Trump disse que o orçamento militar dos EUA para 2027 deveria ser de US$1,5 trilhão, significativamente maior do que os US$901 bilhões aprovados pelo Congresso para 2026.
A RTX RTX.N ganhava 4,9%, a Lockheed Martin LMT.N subia 7,2%, a Northrop Grumman NOC.N avançava 7,5% e a Kratos Defense KTOS.O se valorizava 7,1%.
Os investidores ignoraram a promessa de Trump de impedir que as empresas do setor de defesa contratadas pelo governo paguem dividendos ou recomprem ações até que acelerem a produção de armas.
A medida foi tomada dias depois que as forças militares dos EUA capturaram o presidente venezuelano Nicolás Maduro. A Casa Branca disse na terça-feira que Trump também estava discutindo opções para adquirir a Groenlândia.
"Embora os detalhes não estejam claros e a implementação seja complicada, um movimento em direção a uma maior intervenção do governo criaria incerteza e aumentaria um pouco o prêmio de risco nos mercados", disse Mohit Kumar, economista da Jefferies.
"Ainda permanecemos construtivos em relação ao mercado, mas reconhecemos os episódios de volatilidade que podem se seguir aos tuítes de Trump. Até agora, o mercado ignorou os riscos geopolíticos e se concentrou nos fundamentos."
O futuro do S&P 500 EScv1 caía 0,22%, enquanto o contrato futuro do Nasdaq 100 NQcv1 tinha queda de 0,31%, e o futuro do Dow Jones YMcv1 recuava 0,30%.
O S&P 500 e o Dow encerraram o pregão da quarta-feira em queda, depois de atingirem recordes de alta no início da sessão, com os bancos recuando de seus picos.

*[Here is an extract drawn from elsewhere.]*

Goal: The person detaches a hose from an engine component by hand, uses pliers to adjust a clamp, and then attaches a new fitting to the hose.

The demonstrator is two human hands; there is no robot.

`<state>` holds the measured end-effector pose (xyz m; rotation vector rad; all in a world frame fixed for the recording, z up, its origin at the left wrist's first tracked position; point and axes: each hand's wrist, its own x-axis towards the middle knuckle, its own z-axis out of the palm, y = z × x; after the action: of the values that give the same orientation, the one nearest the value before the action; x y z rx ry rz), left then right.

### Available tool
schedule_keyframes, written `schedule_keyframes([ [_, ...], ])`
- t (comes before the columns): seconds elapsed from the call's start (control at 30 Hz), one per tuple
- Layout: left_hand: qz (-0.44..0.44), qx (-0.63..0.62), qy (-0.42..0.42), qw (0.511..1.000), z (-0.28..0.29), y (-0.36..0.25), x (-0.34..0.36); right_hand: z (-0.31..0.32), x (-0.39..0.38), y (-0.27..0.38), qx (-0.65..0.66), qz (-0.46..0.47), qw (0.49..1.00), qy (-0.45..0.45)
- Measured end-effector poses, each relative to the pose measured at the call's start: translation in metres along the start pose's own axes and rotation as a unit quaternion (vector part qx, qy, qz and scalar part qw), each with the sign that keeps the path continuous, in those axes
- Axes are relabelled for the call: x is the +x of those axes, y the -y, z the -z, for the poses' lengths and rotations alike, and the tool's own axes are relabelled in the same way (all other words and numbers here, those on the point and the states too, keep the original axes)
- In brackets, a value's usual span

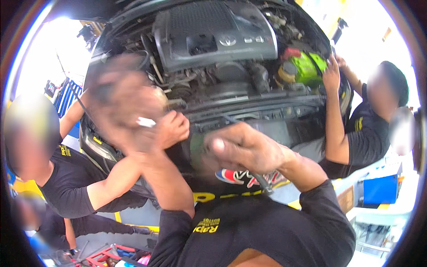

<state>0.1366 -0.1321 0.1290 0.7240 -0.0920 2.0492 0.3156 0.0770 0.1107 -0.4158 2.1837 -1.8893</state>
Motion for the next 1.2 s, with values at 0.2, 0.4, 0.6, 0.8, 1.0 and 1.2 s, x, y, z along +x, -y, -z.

O Dow registrou sua maior queda em um dia desde 18 de novembro.
Enquanto isso, as ações de inteligência artificial impulsionavam o índice Nasdaq, que tem forte componente tecnológico, a atingir seu nível mais alto desde o final de outubro.
O foco desta semana será o relatório crucial de sexta-feira sobre a folha de pagamento não agrícola de dezembro, que será um dos primeiros conjuntos de dados confiáveis após a mais longa paralisação da história dos EUA.